Dean of the Appalachian School of Law
- In office September 2, 2019 – July 1, 2021
- Preceded by: Sandra McGlothlin
- Succeeded by: B. Keith Faulkner

Justice of the Supreme Court of Virginia
- In office August 1, 2011 – September 1, 2019
- Appointed by: Virginia General Assembly
- Preceded by: Lawrence L. Koontz Jr.
- Succeeded by: Teresa M. Chafin

Judge of the Virginia Court of Appeals
- In office April 1, 2003 – July 31, 2011
- Preceded by: G. Steven Agee
- Succeeded by: Stephen R. McCullough

Personal details
- Born: Elizabeth Ann McClanahan September 1, 1959 (age 66) Buchanan County, Virginia, U.S.
- Alma mater: College of William & Mary University of Dayton

= Elizabeth A. McClanahan =

American judge (born 1959)

Elizabeth Ann McClanahan (born September 1, 1959) is a former Justice of the Supreme Court of Virginia. She was sworn in on September 1, 2011, for a term ending in 2023. In January 2019, she announced that she would retire from the Court effective September 1 of that year.

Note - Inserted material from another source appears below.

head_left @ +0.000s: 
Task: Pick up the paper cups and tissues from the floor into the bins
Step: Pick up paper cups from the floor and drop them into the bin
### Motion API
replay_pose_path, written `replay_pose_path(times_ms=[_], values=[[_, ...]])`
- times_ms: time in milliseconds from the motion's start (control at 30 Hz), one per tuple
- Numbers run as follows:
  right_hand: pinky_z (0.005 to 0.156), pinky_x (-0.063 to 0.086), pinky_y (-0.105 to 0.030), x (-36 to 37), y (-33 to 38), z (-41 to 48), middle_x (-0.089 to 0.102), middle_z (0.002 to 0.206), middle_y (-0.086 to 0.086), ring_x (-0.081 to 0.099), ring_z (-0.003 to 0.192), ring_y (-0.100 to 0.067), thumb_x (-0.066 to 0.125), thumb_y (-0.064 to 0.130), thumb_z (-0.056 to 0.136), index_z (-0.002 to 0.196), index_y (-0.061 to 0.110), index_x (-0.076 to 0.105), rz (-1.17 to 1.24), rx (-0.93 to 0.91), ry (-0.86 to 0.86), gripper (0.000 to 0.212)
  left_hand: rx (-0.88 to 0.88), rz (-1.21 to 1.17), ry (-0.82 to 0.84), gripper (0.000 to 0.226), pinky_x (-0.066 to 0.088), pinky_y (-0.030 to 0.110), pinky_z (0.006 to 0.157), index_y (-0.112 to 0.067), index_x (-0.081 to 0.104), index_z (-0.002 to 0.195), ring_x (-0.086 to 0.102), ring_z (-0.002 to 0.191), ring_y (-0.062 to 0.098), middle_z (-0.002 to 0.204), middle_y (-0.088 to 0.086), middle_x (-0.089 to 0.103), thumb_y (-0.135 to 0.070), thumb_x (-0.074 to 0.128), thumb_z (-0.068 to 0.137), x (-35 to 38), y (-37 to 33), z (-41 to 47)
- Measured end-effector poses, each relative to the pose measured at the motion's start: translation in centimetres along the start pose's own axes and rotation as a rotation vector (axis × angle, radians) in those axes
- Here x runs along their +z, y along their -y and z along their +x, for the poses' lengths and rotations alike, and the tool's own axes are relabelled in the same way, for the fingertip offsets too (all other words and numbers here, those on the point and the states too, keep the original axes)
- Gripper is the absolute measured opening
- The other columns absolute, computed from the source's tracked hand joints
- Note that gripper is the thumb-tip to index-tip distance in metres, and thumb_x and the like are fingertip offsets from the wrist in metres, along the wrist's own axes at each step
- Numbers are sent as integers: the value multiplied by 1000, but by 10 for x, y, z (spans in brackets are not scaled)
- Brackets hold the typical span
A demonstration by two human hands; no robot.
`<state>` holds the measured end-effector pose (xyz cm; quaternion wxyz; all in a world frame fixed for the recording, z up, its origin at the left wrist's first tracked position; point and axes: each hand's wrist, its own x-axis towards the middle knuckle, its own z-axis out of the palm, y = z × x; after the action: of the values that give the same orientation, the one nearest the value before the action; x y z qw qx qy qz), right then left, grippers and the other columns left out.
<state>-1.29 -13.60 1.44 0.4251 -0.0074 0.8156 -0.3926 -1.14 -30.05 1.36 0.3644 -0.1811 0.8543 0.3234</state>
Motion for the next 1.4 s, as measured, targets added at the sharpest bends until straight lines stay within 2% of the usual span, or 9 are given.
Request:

Born in Buchanan County, Virginia, she received an undergraduate degree in government and sociology from the College of William and Mary (1981) and her J.D. degree from the University of Dayton (1984). She formerly chaired the State Council of Higher Education and served as vice rector of the College of William and Mary. She formerly partnered with a law firm called Penn, Stuart, and Eskridge and served for more than eight years on the Virginia Court of Appeals as a Judge. She is a breast cancer survivor.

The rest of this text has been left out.